BIO: The Bao I/O Coprocessor

(bunniestudios.com)

Comments

bunnie 23 March 2026
Hello again HN, I'm bunnie! Unfortunately, time zones strike again...I'll check back when I can, and respond to your questions.
MayeulC 4 hours ago
Hey, glad to see you here. I'm a huge fan of your projects, and the Baochip was one I didn't see coming. Very nice surprise!

I ordered a few, thinking it would make a good logic analyzer (before the details of the BIO were published). Obviously, it's going to be a stretch with multiple cycles per instructions, and a reduced instruction set. I'll see how far I can push it if I rely on multiple BIOs, perhaps with some tricks such as relying on an external clock signal. At first glance, they seemed to be perfect for doing some basic RLE or Huffman compression on-the-fly, but I am less sure now, I will have to play with it. Bit-packing may be somewhat expensive to perform, too.

One thing stood out to me in this design: that liberal use of the 16 extra registers. It's a very clever trick, but wouldn't some of these be better exposed as memory addresses? Or do you foresee applications where they are in the hot path (where the inability to write immediate values may matter). Stuff like core ID, debug, or even GPIO direction could be hard-wired to memory addresses, leaving space for some extra features (not sure which? General purpose registers? More queues? More GPIOs? A special purpose HW block?).

I really like the "snap to quantum" mechanism: as you wrote, it is good for portability, though there should be a way to query frequency, if portability is really a goal.

Anyway, it's plenty for a v1, plenty of exciting things to play with, including the MMU of the main core!

Lerc 8 hours ago
I'm currently elbow deep in making a PIO+DMA sprite and tile display renderer.

Losing the high maximum data rate is quite a cost, but in my use case BIO would be the clear winner, indexed pixel format conversion on PIO is shifting out the high bits of palette address, then the index, then some zeros. Which goes to a FIFO which is read by a DMA simply to write it to the readaddr+trigger of another DMA which feeds into another FIFO (which is the program doing the transparency)

That I suspect becomes a much simpler task with BIO

It is an interesting case, where just knowing that the higher potential rate of the PIO is there is a kind of comfort even when you don't currently need it.

Although for those higher rates it is very rarely reactive and most often just wiggling wires in a predetermined fashion.

I wonder if having a register that can be DMA'd to could perform the equivalent function of side-set to play a fixed sequence to some pins at full clock speed. Like playing macros.
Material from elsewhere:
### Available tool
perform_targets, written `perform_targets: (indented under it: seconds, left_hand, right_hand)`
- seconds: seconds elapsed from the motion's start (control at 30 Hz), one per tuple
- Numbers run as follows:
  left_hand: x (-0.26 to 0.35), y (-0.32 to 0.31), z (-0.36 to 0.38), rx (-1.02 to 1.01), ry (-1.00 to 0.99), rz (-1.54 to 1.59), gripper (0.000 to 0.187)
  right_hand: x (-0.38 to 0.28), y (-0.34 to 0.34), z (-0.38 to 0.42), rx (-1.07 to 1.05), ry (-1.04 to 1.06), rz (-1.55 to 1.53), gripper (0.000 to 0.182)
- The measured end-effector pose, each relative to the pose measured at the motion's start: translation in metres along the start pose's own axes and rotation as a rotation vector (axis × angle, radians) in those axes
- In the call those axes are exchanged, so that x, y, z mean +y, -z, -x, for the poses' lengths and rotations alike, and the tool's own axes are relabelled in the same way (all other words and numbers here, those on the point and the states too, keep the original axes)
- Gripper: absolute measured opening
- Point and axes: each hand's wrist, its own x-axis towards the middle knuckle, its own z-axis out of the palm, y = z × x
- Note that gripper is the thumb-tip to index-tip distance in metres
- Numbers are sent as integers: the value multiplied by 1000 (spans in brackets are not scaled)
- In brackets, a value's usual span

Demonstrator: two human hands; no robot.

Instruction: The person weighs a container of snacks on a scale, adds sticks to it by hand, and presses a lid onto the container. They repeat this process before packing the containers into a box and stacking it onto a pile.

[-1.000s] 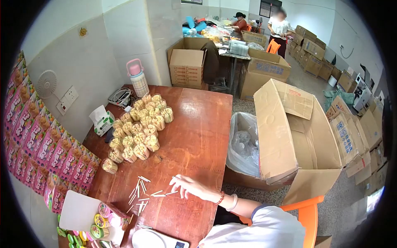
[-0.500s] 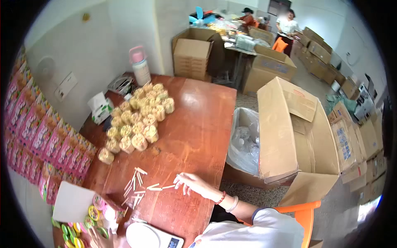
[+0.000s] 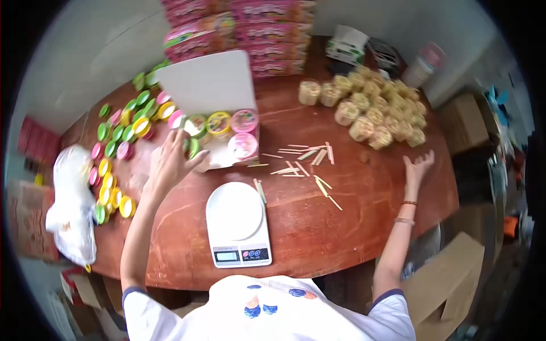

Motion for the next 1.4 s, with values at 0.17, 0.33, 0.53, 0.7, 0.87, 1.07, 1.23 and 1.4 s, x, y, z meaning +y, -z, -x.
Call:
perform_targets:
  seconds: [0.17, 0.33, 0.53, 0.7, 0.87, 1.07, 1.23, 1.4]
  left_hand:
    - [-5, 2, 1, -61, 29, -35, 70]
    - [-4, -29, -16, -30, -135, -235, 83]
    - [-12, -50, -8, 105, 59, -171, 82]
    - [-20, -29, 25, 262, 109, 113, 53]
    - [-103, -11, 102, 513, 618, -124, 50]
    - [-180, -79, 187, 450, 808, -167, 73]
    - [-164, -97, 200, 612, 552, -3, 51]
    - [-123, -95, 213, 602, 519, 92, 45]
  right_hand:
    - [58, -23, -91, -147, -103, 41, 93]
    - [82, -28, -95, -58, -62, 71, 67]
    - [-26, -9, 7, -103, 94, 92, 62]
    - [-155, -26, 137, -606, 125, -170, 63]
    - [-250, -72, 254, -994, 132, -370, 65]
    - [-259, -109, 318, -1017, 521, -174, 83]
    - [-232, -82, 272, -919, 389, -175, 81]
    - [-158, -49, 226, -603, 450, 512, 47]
I guess another approach a 32 bit register could shift out 4 bits of side set per clock cycle. Then you could pre program for the next 8 cycles in a single 32 bit write. It would give you breathing space to drive the main data while the side set does fixed pattern signaling.

jononor 9 hours ago
Very much looking forward to play with the BIO functionality on the Baochips that I have ordered. Thanks for the nice write up! It is fascinating to see how widely applicable the "just throw a RISC-V core or 4 in there" design pattern is. The wide range of CPU designs that are standardized, the number oc mature open source implementations, and the lack of royalty fees, and the ready-to-run programming toolchains really drives this to a new level. And CPUs are small in die area anyway compared to SRAM! Was cool to see on the RPI2350 how they just threw in another two RISC-V cores next to the ARMs.

For these reasons specified above, I think that this trend will continue. For example, in my specialization of edge machine learning, we are seeing MEMS sensors that integrate user programmable DSP+ML+CPU right there on the sensor chip.

mrlambchop 23 March 2026
I loved this article and had wanted to play with PIO for a long time (or at least, learn from it through playing!).

One thing jumped out here - I assumed CISC inside PIO had a mental model of "one instruction by cycle" and thus it was pretty easy to reason about the underlying machine (including any delay slots etc...).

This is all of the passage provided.